This invention relates to blends of a fluoroplastic and a fluoroelastomer, methods therefor, and articles made therefrom.
Fluoroplastics are unique among polymers, offering performance characteristics unobtainable with most other polymers. Commercially available fluoropolymers include polytetrafluoroethylene (PTFE), fluorinated ethylene-propylene copolymer (FEP), perfluoroalkoxy resin (PFA), polychlorotrifluoroethylene (PCTFE), ethylene-chlorotrifluoroethylene copolymer (ECTFE), ethylene-tetrafluoroethylene copolymer (ETFE), polyvinylidene fluoride (PVDF), and polyvinylfluoride (PVF). Some fluoroplastics such as PTFE are completely fluorinated, while others such as ETFE or PVDF are only partially fluorinated.
Fluoroplastics generally are thermoplastics, processable by conventional thermoforming techniques such as extrusion and molding, thereby facilitating their fabrication into shaped articles. Typically, they are characterized by high melting points and low glass transition temperatures, enabling them to be advantageously used over a wide temperature range, such as from well below 0.degree. C. to +260.degree. C. Other desirable properties of fluoroplastics include their excellent solvent resistance, electrical insulative properties, low coefficient of friction, low flammability, low gas permeability, and high inertness and stability. However, a limitation of many fluoroplastics is their susceptibility to stress-cracking.
Thermoplastic elastomers are materials which combine the properties of a thermoplastic and an elastomer. They can be melt processed like a thermoplastic, but, upon cooling, exhibit rubbery properties, without the need for covalent crosslinking. The development of these rubbery properties may be achieved by several methods. One method is to blend a crystalline polymer and an elastomer. Another method is to block copolymerize an elastomer with a crystalline thermoplastic, to form a block copolymer having elastomeric and crystalline domains. The copolymer may be configured such that the ends are crystalline blocks with the middle being elastomeric, or the blocks can be alternating, with many blocks per molecule.
Thermoplastic fluoroelastomers are fluorinated thermoplastic elastomers, possessing the melt processability of other fluoroplastics, along with the aforementioned desirable solvent resistance, thermal stability, electrical, and other characteristics of fluoroplastics. However, unless crosslinked, they tend to have inferior or moderate mechanical strength relative to fluoroplastics. In some instances it is possible to improve mechanical properties by blending them with a fluoroplastic; however, more often the resulting blend has inferior properties relative to the predicted properties based on the weight average of the two components -- that is, there is negative synergism.

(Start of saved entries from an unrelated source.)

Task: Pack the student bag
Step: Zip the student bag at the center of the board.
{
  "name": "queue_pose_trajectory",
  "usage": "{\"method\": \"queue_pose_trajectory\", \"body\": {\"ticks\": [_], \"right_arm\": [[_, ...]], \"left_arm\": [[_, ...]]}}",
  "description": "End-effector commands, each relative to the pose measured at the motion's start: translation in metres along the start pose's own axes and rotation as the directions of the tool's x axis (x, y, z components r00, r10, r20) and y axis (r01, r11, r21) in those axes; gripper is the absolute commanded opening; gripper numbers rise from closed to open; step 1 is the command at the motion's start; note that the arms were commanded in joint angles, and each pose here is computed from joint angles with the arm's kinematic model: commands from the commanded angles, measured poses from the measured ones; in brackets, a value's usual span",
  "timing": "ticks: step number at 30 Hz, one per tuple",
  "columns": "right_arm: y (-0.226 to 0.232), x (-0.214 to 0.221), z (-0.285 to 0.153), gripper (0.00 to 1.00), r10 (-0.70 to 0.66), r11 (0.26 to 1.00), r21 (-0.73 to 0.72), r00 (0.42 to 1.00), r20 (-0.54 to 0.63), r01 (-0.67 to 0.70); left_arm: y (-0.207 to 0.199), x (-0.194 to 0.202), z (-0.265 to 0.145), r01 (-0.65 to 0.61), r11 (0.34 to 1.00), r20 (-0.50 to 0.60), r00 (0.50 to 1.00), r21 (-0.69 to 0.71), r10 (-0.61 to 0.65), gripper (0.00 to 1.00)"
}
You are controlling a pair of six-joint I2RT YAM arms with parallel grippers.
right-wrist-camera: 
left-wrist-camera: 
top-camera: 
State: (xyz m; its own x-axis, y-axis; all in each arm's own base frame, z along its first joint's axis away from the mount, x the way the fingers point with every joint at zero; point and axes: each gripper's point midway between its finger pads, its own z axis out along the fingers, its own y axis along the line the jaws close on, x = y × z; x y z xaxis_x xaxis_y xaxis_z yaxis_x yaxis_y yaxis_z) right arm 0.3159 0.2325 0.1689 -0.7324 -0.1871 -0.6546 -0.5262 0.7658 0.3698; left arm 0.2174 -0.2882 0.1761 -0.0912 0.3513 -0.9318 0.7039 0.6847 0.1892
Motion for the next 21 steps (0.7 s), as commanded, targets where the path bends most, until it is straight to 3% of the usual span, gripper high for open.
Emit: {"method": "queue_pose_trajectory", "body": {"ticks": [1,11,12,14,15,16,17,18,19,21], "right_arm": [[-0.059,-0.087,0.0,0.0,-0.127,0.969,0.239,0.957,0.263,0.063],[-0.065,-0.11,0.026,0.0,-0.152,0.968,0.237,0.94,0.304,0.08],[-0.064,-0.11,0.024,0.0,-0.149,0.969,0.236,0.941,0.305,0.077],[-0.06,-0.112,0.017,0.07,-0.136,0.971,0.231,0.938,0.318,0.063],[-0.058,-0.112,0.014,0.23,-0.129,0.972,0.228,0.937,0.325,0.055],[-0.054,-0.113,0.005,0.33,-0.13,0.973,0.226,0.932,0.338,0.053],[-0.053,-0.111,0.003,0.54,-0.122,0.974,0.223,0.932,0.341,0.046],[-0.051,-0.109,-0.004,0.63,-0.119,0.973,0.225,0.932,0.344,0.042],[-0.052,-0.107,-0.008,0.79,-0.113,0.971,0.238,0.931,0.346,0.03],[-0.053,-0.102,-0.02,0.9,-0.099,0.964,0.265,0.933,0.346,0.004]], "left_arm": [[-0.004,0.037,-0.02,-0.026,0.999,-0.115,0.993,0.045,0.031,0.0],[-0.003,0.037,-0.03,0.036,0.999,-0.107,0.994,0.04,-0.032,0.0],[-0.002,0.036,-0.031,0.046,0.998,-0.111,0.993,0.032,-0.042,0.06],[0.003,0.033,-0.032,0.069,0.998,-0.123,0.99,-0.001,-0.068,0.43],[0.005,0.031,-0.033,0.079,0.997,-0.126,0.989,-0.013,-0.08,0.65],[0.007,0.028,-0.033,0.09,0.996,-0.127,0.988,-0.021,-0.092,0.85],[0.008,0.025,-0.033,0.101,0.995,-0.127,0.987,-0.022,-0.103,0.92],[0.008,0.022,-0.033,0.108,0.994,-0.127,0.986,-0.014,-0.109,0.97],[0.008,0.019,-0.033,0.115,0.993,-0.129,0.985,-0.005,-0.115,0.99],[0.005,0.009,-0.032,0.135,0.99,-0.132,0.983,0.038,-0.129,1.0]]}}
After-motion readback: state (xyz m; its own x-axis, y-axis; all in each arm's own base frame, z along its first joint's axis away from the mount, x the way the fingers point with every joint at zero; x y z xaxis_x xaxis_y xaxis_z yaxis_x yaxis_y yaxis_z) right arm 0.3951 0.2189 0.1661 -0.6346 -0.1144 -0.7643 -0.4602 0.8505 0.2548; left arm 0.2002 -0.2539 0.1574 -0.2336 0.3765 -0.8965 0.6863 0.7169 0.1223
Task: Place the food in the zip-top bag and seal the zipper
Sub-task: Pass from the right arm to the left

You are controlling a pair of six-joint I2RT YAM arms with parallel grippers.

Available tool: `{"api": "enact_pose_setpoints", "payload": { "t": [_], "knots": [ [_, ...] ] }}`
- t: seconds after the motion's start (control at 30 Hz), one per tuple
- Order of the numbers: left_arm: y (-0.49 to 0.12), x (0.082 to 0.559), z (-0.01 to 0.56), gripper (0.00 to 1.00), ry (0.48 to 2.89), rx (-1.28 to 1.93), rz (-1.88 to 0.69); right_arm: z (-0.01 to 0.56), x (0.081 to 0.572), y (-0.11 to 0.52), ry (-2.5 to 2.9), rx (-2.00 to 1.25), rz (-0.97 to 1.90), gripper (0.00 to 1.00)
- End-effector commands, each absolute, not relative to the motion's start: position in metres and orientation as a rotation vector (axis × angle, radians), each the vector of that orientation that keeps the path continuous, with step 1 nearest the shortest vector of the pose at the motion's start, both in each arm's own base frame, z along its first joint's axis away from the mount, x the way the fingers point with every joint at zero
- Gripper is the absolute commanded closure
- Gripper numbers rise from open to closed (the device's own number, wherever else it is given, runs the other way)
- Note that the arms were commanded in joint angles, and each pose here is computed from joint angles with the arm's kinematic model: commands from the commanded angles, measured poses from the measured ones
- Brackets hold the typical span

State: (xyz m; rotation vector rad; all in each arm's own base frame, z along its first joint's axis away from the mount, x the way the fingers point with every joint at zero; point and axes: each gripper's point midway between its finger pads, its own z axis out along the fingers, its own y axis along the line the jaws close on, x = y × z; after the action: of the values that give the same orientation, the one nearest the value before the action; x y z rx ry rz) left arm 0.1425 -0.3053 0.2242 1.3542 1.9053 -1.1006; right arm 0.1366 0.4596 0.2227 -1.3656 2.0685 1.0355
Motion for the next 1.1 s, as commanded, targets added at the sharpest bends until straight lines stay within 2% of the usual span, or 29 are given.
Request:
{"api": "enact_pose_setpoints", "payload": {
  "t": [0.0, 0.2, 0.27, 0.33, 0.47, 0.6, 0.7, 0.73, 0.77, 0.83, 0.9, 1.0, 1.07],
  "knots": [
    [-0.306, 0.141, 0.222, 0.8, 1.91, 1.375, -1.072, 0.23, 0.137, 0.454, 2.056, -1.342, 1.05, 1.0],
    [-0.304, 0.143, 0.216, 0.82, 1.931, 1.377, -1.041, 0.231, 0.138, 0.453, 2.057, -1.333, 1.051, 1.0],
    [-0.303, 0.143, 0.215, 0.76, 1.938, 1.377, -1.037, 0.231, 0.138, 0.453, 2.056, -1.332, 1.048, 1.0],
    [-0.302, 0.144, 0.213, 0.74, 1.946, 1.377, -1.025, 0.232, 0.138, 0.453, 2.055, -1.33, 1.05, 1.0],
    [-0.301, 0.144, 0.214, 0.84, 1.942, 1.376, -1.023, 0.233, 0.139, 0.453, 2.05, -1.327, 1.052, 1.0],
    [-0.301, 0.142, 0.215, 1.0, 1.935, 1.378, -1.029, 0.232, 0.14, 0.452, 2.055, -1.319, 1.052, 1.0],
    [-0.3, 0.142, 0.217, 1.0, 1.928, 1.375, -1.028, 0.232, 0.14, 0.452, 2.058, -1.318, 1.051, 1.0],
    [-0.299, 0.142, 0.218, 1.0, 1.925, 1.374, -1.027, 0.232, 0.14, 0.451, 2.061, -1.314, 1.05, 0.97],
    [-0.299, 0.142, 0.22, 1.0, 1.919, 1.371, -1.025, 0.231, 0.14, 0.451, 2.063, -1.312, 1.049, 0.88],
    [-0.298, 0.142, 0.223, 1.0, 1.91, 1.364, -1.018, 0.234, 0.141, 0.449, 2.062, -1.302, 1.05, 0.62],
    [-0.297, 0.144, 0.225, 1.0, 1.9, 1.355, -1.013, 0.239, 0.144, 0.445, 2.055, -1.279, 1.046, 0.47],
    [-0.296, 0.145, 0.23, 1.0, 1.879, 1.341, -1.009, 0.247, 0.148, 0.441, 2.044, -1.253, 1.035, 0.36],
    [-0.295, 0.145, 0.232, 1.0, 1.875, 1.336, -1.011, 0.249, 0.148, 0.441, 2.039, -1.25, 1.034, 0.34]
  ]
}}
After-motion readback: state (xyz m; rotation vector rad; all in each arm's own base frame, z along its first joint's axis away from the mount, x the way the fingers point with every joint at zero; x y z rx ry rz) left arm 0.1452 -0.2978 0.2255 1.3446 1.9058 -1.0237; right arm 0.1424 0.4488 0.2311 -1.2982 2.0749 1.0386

Blending of two or more polymers is a common practice for producing a product composition having improved mechanical, rheological, and/or degradative properties compared to those of the individual polymers. It can be a very effective way to customize a composition, providing highly specific properties which may not be available in any single known polymer or which would require the time-consuming and expensive development of a hitherto unknown new polymer.
Although virtually an infinite number of different polymer blends is possible, not all polymer blends result in compositions with desirable properties. If the component polymers are incompatible, the resultant blend often will have inferior properties, particularly in the case of blends involving fluoropolymers. Normally, incompatibility is the rule, and compatibility is the exception. A rigorous and technically precise definition of a compatible blend is a blend in which the constituents are capable of forming a single phase mixture, at least in the amorphous phase, if not the crystalline phase as well. However, at a practical level a compatible blend is often defined as one which displays useful properties. In this application, this latter definition of compatibility will be used.
Disclosures of blends in which a component is a fluorinated elastomer include copending, commonly assigned U.S. application Ser. No. 07/166,954, filed Mar. 11, 1988 (European equivalent published as EP 304,487 (1989)), which discloses a blend of ETFE or PVDF with a thermoplastic fluoroelastomer. Also, Japanese patent application 52-086,442 (1977) by Daikin Kogyo KK discloses a composition comprising (a) tetrafluoroethylene/hexafluoropropene copolymer and (b) a fluorinated elastomer such as hexafluoropropene/vinylidene fluoride copolymer, tetrafluoroethylene/vinylidene fluoride/hexafluoropropene copolymer, and tetrafluoroethylene/propylene copolymer.
We have discovered that certain blends of a fluoroplastic and a fluoroelastomer are characterized by unexpected and useful properties such as high tensile strength or elongation, low modulus, increased flexibility, improved stress-crack resistance, stress-induced crystallization, and/or optical clarity. These blends are useful as wire and cable jacketing or insulation, dimensionally heat-recoverable articles, conductive polymeric compositions (when filled with conductive particles), and chemically resistant hoses.